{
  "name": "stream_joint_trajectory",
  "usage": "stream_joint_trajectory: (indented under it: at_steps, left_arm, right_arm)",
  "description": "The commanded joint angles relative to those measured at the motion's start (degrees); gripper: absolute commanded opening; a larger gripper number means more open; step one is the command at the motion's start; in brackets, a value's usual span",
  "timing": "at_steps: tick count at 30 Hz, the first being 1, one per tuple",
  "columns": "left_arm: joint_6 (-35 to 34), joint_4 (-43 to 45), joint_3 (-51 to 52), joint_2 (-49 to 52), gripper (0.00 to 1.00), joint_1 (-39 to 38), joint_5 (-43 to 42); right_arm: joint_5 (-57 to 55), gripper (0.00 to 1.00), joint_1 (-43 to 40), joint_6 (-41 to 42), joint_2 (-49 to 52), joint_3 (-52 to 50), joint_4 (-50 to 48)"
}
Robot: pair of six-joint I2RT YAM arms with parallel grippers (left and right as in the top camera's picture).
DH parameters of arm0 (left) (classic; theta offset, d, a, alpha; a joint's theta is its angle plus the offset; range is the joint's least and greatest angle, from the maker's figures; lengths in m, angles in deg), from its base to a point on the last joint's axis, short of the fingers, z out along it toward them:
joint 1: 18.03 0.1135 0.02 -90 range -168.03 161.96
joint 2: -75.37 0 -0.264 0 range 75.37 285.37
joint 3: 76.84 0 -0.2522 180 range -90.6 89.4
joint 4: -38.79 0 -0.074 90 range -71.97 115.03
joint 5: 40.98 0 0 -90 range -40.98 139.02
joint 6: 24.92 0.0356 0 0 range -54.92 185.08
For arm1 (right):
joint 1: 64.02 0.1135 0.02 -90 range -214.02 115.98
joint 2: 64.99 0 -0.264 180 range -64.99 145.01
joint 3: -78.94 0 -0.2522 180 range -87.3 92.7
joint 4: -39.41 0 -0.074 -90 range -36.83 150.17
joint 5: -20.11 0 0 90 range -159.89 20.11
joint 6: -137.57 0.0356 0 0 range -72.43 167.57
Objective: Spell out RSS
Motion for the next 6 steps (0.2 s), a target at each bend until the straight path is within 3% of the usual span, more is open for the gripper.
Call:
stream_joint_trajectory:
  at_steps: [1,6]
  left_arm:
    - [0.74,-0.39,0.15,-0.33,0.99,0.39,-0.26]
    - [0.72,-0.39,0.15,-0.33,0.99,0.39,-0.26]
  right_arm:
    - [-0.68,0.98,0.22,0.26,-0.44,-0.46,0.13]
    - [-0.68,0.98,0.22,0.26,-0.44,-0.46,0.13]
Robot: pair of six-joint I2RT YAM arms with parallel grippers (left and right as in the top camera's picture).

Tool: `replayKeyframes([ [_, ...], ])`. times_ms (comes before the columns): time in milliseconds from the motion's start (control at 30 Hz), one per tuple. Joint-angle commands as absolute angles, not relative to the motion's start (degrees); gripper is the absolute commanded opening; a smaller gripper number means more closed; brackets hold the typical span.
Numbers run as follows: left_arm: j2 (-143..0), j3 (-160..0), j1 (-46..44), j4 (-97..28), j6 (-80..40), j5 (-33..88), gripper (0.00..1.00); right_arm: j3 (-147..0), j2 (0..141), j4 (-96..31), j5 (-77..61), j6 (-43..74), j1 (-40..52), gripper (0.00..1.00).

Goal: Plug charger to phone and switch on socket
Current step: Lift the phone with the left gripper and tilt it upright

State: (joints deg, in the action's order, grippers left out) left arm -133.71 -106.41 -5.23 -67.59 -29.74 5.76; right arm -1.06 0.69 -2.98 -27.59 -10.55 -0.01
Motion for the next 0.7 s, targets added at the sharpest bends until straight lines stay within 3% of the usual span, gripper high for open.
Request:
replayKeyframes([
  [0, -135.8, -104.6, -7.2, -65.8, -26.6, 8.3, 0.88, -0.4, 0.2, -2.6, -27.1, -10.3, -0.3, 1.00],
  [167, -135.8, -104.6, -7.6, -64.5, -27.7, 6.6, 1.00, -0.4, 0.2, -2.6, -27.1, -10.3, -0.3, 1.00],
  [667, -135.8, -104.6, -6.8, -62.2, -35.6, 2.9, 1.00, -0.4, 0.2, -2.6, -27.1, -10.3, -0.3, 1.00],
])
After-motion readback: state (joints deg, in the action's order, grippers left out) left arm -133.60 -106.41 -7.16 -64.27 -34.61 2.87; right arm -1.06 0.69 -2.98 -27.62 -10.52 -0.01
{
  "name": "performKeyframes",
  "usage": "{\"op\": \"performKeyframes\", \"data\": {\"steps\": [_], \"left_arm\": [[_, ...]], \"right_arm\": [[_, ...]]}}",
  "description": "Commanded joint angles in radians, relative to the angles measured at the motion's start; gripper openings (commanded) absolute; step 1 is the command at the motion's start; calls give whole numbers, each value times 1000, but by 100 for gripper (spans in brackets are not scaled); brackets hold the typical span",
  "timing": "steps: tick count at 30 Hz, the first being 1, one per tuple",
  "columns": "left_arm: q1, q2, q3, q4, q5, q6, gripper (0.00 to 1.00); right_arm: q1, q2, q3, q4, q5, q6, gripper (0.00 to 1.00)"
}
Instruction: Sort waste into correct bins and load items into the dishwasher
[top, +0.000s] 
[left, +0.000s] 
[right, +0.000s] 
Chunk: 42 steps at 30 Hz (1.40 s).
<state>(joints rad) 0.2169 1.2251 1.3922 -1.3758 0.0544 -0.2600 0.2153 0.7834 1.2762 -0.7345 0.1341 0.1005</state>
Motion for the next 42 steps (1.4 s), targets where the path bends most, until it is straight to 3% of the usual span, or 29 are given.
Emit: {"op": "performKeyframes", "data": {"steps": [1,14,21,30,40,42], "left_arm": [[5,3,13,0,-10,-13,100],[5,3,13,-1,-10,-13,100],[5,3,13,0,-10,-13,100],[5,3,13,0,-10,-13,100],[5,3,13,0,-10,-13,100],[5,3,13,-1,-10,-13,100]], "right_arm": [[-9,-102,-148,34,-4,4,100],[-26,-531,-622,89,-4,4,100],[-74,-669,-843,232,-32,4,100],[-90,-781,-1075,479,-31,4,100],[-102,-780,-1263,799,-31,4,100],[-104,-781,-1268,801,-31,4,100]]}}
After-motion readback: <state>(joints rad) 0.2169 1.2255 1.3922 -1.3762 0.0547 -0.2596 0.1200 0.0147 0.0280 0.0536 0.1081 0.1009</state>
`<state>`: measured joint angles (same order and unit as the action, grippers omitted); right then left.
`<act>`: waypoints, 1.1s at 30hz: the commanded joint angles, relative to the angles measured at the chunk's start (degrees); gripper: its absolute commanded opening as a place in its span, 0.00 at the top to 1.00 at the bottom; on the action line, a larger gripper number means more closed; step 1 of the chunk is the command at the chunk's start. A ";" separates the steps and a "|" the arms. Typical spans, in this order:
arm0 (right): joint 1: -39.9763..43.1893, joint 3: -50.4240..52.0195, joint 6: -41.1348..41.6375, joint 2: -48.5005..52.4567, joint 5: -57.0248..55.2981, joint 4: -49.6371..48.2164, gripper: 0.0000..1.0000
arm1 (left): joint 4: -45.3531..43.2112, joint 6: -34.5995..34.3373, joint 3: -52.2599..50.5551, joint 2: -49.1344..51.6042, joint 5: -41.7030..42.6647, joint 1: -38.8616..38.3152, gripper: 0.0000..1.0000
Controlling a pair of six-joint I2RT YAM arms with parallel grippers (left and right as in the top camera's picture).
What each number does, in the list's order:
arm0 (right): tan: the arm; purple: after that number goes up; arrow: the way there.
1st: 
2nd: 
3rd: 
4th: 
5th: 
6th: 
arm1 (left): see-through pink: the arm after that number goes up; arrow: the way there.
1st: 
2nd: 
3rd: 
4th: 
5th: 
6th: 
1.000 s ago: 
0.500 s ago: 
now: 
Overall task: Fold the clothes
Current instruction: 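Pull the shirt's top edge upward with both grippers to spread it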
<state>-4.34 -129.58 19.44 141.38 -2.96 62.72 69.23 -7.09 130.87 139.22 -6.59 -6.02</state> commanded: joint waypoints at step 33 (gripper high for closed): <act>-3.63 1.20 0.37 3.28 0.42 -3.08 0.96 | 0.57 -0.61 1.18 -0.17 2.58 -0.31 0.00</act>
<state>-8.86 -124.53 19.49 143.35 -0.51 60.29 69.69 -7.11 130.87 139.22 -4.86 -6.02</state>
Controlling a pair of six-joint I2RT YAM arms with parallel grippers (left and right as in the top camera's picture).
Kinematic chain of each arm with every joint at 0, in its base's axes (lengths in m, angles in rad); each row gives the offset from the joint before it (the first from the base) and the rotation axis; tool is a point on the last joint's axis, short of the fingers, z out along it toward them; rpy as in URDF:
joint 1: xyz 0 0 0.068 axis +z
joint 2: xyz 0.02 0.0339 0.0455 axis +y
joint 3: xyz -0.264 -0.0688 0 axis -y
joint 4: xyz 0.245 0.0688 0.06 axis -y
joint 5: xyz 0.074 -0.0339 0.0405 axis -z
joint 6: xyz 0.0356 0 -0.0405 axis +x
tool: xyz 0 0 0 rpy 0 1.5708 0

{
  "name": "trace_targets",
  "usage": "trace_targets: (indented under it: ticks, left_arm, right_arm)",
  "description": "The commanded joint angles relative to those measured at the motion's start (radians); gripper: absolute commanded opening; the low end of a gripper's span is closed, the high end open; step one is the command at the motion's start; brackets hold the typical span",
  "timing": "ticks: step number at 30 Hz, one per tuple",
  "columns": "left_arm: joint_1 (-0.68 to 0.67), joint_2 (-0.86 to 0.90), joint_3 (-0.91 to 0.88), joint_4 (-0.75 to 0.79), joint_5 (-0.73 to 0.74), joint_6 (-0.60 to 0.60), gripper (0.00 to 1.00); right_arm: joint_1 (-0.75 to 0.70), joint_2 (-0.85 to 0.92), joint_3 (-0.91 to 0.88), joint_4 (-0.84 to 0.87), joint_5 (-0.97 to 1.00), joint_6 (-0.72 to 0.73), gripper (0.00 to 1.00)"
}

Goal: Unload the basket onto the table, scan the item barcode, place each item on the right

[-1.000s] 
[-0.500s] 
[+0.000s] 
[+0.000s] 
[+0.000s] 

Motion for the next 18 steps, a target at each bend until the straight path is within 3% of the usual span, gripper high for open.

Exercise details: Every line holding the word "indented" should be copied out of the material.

Solution below:
  "usage": "stream_joint_trajectory: (indented under it: at_steps, left_arm, right_arm)",
  "usage": "trace_targets: (indented under it: ticks, left_arm, right_arm)",

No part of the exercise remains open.